**TASK ITEM:**
Retype exactly the lines below, beginning with the first and ending with the line where "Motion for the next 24" appears.

**WORKING DATA:**
--- START ---

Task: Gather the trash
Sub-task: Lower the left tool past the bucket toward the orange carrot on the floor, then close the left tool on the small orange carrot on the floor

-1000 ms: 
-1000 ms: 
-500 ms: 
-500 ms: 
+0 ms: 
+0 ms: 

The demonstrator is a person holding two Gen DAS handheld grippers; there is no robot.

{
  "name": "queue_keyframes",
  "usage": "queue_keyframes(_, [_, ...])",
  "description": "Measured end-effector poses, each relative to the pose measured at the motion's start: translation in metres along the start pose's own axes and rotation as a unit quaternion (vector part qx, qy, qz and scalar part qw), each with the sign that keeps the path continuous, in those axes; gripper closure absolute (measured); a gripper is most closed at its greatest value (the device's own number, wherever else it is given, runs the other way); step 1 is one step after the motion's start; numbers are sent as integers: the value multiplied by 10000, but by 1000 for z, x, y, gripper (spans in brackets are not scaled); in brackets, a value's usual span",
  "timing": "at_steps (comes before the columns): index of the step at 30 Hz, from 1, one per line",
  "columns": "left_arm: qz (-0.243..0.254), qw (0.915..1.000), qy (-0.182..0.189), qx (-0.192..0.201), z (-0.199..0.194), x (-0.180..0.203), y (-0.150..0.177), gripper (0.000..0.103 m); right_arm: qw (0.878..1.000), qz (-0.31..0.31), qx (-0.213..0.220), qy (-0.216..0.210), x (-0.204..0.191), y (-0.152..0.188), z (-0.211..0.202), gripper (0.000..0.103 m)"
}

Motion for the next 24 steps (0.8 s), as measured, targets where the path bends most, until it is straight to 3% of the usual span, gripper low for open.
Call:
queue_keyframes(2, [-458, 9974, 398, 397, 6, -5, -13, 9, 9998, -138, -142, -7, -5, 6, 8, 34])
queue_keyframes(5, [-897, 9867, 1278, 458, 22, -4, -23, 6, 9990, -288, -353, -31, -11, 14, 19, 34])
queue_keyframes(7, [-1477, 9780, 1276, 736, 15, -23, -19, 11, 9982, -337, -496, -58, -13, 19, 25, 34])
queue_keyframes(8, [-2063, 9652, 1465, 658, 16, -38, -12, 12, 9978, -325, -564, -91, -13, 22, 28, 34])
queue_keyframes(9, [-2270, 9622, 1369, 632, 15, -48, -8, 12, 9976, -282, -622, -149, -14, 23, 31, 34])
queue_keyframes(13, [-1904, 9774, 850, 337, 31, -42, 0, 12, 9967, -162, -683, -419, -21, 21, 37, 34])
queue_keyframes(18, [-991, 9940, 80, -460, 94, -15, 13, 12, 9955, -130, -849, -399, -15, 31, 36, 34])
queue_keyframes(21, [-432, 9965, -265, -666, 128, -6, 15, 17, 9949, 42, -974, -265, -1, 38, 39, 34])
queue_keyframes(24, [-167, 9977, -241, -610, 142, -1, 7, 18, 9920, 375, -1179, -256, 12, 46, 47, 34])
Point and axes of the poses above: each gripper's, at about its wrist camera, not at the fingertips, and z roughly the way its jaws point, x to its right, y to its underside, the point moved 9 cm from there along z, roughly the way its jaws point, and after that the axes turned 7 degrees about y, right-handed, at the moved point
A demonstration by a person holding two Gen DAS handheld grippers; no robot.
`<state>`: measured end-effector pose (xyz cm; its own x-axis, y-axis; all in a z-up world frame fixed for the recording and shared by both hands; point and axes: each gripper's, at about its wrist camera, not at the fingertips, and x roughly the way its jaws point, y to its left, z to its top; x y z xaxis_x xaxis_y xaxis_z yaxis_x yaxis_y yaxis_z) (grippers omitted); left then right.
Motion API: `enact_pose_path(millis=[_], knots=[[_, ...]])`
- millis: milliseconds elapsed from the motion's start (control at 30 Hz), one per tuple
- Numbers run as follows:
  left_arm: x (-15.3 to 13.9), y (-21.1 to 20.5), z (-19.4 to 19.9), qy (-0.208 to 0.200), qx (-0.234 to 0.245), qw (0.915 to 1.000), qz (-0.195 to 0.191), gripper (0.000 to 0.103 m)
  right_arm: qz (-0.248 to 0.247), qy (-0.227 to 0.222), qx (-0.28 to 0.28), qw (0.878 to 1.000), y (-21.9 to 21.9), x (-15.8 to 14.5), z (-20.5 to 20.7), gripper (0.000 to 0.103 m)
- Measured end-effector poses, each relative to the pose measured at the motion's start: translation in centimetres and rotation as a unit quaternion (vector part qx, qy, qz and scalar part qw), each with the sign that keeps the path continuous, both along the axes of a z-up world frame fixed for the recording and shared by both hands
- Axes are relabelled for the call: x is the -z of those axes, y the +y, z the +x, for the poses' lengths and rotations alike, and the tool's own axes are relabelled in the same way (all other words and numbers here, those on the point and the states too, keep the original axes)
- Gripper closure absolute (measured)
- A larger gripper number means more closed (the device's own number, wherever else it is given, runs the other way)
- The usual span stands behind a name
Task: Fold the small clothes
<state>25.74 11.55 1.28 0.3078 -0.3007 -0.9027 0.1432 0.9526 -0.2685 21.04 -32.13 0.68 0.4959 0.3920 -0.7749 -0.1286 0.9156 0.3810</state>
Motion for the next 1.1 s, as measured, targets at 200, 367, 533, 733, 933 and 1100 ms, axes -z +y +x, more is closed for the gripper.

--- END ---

**EXERCISE ANSWER:**
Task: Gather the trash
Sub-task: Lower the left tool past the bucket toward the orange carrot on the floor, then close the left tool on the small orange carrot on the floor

-1000 ms: 
-1000 ms: 
-500 ms: 
-500 ms: 
+0 ms: 
+0 ms: 

The demonstrator is a person holding two Gen DAS handheld grippers; there is no robot.

{
  "name": "queue_keyframes",
  "usage": "queue_keyframes(_, [_, ...])",
  "description": "Measured end-effector poses, each relative to the pose measured at the motion's start: translation in metres along the start pose's own axes and rotation as a unit quaternion (vector part qx, qy, qz and scalar part qw), each with the sign that keeps the path continuous, in those axes; gripper closure absolute (measured); a gripper is most closed at its greatest value (the device's own number, wherever else it is given, runs the other way); step 1 is one step after the motion's start; numbers are sent as integers: the value multiplied by 10000, but by 1000 for z, x, y, gripper (spans in brackets are not scaled); in brackets, a value's usual span",
  "timing": "at_steps (comes before the columns): index of the step at 30 Hz, from 1, one per line",
  "columns": "left_arm: qz (-0.243..0.254), qw (0.915..1.000), qy (-0.182..0.189), qx (-0.192..0.201), z (-0.199..0.194), x (-0.180..0.203), y (-0.150..0.177), gripper (0.000..0.103 m); right_arm: qw (0.878..1.000), qz (-0.31..0.31), qx (-0.213..0.220), qy (-0.216..0.210), x (-0.204..0.191), y (-0.152..0.188), z (-0.211..0.202), gripper (0.000..0.103 m)"
}

Motion for the next 24 steps (0.8 s), as measured, targets where the path bends most, until it is straight to 3% of the usual span, gripper low for open.

The work on the exercise is done.